### Problem to solve
Filter the records for lines holding the string "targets".

________________________

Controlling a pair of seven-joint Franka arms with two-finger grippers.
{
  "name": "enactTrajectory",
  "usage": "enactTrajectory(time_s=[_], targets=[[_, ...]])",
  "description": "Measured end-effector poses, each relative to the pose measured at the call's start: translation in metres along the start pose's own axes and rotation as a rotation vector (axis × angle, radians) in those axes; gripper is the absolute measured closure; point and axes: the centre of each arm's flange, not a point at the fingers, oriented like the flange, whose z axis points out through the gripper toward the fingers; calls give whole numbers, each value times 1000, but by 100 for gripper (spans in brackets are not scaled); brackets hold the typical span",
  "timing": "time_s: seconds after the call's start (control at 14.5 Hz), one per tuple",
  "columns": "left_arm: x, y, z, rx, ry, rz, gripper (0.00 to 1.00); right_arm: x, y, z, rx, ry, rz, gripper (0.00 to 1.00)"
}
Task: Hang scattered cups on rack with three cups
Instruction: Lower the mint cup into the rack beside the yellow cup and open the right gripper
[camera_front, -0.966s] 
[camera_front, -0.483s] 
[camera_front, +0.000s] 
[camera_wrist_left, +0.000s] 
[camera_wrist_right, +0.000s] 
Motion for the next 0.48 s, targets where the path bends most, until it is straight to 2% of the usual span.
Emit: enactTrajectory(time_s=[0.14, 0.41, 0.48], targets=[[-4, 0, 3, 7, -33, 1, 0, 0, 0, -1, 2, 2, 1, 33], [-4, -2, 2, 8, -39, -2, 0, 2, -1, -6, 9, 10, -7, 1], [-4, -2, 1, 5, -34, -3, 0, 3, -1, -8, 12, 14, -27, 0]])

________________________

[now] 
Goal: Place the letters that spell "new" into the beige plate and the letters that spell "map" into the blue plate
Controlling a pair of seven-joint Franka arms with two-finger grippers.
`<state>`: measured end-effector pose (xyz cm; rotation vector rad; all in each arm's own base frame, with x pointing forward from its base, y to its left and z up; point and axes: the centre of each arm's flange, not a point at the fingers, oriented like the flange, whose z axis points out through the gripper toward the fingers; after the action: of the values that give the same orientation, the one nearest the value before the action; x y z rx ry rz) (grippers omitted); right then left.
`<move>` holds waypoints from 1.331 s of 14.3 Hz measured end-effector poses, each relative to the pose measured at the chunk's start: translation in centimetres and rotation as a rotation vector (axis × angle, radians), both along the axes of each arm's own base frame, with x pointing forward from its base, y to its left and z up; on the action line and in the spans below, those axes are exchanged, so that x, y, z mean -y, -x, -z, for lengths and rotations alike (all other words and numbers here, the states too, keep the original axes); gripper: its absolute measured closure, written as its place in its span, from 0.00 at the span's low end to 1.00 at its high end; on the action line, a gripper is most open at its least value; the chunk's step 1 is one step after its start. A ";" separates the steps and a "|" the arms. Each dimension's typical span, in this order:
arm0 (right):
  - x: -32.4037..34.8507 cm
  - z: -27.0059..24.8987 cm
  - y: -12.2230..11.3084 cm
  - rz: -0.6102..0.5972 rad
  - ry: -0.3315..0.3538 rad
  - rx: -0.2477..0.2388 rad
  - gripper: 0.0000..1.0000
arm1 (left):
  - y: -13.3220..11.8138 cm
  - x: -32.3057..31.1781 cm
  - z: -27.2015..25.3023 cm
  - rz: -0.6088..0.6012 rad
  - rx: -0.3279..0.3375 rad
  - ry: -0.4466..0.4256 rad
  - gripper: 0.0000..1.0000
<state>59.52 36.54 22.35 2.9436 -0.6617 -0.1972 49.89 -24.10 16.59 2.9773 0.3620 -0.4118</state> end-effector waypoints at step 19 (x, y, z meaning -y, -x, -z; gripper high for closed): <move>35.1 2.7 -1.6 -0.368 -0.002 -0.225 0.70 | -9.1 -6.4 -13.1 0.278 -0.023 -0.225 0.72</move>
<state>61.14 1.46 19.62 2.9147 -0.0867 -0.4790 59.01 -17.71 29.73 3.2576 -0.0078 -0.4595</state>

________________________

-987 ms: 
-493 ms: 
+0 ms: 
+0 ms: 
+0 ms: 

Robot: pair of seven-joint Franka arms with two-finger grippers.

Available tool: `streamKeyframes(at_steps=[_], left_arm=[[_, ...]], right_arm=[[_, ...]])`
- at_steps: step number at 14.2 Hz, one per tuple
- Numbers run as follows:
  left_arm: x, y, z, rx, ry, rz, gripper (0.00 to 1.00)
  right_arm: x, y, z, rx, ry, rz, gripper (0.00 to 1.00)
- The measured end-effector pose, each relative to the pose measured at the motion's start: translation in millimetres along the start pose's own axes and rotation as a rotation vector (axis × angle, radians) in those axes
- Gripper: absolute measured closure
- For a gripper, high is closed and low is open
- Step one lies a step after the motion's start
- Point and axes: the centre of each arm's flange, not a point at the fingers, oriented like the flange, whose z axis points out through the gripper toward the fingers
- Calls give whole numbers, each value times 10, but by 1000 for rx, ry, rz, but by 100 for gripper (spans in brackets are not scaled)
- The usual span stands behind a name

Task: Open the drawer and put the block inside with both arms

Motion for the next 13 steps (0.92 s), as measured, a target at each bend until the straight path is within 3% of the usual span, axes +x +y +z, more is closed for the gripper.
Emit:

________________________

### Problem solution
  "usage": "enactTrajectory(time_s=[_], targets=[[_, ...]])",
Motion for the next 0.48 s, targets where the path bends most, until it is straight to 2% of the usual span.
Emit: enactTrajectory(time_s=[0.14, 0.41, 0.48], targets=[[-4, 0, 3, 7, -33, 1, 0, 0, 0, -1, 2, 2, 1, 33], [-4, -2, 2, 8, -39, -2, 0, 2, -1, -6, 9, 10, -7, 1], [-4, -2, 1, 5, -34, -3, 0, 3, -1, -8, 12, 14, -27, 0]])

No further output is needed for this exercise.